• [Assignment] Collect every line of the records below that contains the word "grippers".

Data items

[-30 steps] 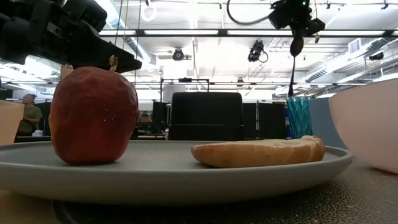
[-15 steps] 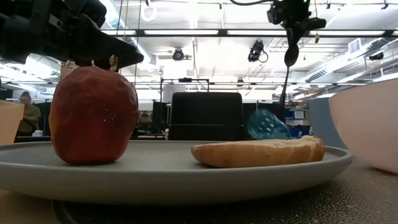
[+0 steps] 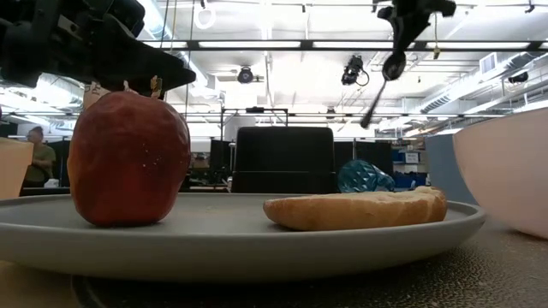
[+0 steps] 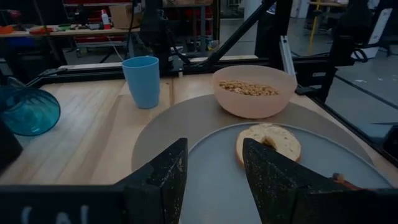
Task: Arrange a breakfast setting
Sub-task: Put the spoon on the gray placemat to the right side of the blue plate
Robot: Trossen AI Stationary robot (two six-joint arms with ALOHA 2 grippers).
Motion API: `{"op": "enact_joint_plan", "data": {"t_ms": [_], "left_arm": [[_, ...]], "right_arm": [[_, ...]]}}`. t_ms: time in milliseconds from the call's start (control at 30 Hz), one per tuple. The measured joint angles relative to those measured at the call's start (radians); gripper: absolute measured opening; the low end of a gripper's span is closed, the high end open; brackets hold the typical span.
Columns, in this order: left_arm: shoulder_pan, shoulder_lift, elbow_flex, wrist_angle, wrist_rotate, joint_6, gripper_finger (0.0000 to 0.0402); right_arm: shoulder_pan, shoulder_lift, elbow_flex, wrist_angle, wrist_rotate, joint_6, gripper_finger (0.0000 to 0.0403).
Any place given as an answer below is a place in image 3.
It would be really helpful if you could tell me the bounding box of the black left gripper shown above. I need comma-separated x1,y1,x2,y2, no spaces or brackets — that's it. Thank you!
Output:
0,0,198,101

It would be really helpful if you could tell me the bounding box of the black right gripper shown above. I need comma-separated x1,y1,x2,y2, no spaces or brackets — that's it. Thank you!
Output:
376,0,457,55

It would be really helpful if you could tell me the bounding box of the dark metal spoon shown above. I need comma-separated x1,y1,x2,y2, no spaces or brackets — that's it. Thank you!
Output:
360,50,408,130

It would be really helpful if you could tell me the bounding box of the red apple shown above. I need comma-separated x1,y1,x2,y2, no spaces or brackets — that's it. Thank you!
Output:
67,90,193,228

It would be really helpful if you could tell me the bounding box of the bagel half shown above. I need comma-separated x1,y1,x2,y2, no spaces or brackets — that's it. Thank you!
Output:
262,185,449,233

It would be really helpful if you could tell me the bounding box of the person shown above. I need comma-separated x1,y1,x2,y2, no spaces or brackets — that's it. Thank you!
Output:
22,125,57,189

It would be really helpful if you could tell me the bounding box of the white bowl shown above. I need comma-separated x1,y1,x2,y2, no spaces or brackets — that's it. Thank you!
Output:
452,106,548,240

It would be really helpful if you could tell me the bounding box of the round grey plate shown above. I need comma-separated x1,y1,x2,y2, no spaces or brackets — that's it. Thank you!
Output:
0,192,487,283

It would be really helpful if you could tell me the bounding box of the black ceiling camera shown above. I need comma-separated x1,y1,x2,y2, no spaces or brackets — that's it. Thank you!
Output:
340,54,371,88
236,65,255,85

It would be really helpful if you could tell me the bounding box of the white hanging ring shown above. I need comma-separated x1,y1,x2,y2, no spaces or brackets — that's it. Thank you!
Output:
193,1,217,31

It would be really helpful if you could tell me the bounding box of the black metal gantry frame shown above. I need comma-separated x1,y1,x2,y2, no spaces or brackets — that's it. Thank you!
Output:
219,106,289,142

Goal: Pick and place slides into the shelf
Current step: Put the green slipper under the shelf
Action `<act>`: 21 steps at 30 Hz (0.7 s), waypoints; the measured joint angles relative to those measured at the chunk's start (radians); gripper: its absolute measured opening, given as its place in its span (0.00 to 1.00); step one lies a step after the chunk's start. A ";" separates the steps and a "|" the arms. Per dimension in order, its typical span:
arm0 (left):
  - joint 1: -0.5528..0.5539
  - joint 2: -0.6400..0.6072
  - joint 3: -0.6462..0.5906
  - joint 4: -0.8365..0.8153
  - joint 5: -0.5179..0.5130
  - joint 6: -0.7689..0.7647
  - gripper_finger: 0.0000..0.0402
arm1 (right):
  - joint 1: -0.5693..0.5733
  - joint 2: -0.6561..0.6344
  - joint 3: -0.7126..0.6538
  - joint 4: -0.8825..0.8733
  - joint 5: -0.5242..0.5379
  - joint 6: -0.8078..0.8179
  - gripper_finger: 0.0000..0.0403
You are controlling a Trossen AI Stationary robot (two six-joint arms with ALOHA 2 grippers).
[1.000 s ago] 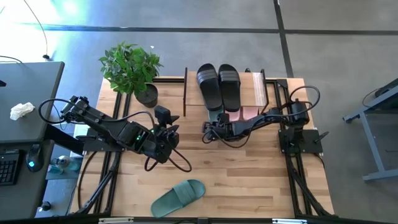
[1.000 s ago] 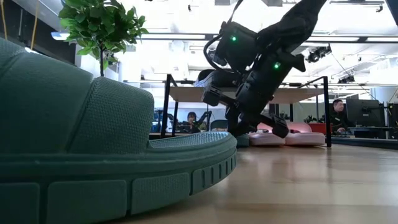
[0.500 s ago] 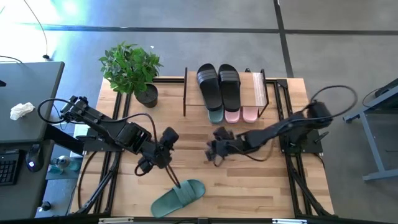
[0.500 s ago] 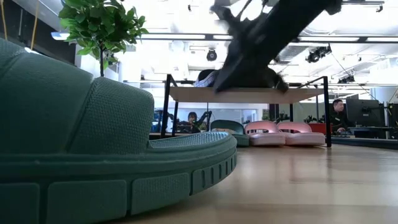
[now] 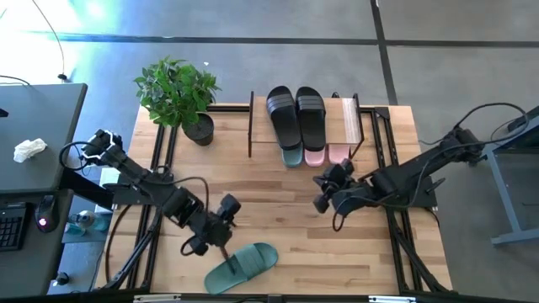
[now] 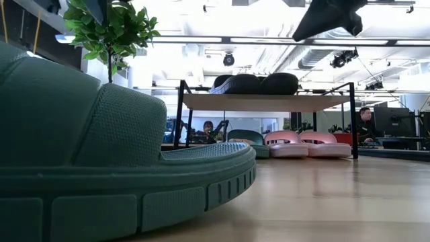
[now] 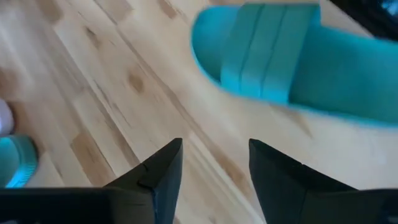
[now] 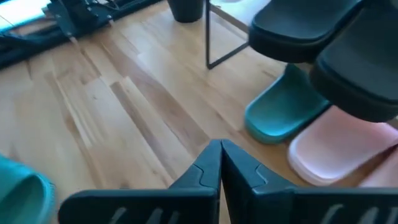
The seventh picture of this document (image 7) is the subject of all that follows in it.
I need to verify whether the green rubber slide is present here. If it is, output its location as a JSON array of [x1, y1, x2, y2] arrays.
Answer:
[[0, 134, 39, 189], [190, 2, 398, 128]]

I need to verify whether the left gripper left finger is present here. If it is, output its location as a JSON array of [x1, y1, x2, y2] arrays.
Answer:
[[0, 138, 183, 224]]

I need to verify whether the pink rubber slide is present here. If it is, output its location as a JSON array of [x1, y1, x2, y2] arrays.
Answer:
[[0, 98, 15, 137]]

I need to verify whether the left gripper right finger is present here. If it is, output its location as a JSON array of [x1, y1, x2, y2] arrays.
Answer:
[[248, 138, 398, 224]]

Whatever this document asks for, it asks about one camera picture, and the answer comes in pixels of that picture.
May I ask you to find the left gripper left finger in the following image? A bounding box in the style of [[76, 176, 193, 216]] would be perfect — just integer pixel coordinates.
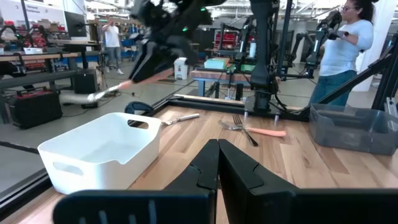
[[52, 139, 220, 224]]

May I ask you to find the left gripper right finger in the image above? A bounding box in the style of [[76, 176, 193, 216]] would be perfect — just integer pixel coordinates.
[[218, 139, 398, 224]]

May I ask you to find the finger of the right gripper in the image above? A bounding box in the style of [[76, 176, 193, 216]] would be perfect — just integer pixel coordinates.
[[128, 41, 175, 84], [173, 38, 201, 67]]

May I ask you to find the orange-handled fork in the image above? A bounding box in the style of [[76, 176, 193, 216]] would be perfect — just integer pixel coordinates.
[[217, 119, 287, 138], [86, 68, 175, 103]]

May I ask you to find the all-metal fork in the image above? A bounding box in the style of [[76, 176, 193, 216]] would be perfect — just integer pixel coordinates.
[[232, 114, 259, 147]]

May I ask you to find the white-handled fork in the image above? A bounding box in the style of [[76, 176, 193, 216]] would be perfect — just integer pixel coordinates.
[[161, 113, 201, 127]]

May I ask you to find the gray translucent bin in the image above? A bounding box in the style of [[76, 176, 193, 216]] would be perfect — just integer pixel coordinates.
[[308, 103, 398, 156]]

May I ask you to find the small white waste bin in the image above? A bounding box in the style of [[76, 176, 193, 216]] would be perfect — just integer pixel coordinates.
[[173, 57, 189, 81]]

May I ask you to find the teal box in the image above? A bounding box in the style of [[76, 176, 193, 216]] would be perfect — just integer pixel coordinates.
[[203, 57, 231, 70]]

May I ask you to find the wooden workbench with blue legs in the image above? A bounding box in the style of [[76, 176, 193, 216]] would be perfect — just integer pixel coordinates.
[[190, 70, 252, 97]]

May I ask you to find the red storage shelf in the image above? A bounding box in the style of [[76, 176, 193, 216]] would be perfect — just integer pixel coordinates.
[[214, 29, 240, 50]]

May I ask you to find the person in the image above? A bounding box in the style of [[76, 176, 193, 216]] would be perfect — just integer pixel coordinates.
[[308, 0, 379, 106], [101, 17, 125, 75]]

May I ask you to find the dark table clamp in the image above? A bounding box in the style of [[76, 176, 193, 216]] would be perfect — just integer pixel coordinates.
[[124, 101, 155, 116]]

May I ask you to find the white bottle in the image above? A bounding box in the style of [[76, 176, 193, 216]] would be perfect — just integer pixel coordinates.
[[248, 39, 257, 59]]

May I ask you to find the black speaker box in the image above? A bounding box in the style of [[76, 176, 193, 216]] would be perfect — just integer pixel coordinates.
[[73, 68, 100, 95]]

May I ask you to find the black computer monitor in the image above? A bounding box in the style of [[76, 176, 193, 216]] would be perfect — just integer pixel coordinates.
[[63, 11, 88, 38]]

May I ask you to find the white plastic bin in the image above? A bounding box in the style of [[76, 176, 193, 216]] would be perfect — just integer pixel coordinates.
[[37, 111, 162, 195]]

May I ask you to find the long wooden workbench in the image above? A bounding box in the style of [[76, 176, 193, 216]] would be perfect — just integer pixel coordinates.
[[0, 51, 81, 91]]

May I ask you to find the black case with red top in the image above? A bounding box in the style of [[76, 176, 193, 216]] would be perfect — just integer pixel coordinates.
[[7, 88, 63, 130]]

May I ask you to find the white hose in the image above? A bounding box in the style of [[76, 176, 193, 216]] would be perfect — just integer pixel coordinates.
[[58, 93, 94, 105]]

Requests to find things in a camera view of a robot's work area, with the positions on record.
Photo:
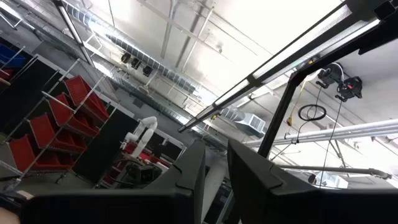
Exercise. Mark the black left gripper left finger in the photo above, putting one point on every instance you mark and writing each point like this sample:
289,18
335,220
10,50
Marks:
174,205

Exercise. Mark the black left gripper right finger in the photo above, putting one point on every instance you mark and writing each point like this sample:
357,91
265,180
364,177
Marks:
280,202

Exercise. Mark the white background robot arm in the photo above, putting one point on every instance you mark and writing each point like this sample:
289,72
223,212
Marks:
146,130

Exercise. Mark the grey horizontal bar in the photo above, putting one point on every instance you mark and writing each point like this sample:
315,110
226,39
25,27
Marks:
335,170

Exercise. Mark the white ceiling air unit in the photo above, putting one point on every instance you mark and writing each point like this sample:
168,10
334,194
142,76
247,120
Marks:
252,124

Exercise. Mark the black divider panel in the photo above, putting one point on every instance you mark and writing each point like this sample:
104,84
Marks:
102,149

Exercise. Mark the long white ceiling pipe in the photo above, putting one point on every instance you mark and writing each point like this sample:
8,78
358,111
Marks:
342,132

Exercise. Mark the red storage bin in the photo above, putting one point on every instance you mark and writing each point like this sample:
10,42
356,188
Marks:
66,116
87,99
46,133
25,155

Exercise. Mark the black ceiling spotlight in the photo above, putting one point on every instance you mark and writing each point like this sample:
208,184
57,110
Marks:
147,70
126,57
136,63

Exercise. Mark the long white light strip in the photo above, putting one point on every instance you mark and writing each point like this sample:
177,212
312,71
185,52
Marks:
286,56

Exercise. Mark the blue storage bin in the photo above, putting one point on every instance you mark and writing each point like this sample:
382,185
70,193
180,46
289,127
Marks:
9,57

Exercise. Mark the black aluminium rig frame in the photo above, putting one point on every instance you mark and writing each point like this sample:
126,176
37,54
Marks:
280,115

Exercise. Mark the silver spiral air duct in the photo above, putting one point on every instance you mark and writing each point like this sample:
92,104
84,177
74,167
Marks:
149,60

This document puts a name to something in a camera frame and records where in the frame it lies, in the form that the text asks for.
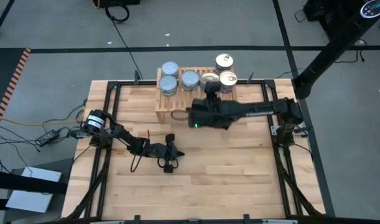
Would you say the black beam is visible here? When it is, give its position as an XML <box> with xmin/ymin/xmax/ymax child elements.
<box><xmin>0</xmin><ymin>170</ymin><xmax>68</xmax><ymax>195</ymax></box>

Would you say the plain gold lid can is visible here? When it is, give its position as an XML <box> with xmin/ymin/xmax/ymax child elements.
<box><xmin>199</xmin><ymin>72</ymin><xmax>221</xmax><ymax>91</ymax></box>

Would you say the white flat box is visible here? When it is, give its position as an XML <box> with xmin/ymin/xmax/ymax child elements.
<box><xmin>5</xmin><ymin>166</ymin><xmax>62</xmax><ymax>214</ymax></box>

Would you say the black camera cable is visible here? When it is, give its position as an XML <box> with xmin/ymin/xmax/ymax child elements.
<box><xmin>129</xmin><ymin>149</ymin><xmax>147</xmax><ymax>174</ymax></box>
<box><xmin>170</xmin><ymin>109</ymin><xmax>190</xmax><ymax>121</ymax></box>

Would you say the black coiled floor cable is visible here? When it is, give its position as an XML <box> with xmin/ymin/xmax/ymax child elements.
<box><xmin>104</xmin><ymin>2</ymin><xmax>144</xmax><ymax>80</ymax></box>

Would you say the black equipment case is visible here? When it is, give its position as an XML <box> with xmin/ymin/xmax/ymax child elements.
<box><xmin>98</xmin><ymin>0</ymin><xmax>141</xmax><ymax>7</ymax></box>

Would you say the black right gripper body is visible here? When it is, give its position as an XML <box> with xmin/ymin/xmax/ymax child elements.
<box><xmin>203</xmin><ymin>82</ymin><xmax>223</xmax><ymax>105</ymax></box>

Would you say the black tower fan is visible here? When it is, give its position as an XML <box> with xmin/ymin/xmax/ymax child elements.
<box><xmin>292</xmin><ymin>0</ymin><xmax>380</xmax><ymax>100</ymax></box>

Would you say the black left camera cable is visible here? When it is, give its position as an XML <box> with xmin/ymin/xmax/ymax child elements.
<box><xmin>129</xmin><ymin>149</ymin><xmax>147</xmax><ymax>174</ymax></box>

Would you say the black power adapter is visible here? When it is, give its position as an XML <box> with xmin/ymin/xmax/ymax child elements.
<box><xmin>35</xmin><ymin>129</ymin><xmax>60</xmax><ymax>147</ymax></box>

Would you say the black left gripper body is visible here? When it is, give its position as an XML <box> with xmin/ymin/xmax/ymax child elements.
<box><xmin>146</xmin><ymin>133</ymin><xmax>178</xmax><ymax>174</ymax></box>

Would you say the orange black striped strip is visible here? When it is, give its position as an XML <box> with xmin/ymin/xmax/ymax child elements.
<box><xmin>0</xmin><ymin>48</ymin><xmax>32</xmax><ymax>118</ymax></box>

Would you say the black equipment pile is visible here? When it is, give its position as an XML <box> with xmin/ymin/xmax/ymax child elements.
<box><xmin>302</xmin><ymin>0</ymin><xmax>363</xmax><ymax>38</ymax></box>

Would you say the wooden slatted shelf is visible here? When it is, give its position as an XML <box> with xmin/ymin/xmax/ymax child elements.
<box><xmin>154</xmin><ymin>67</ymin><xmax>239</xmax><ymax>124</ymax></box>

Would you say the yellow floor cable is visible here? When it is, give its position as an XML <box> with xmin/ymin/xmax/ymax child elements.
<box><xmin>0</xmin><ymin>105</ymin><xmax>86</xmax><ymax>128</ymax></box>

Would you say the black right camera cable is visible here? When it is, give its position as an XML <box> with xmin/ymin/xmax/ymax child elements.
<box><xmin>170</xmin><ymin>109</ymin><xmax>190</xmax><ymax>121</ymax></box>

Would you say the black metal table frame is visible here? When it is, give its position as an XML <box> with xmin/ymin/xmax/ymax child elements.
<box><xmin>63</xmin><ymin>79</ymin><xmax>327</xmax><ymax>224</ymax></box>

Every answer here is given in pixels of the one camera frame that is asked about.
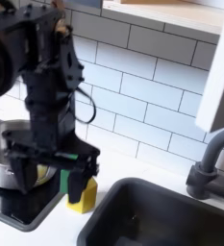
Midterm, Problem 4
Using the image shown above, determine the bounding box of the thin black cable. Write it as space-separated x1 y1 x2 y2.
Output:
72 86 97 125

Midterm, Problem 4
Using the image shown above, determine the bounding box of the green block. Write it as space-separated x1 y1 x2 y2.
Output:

• [Result of the task]
Robot: Trossen AI Stationary robot (two six-joint arms with ALOHA 2 grippers).
You are controlling a Trossen AI Stationary robot (two six-joint arms with ALOHA 2 grippers).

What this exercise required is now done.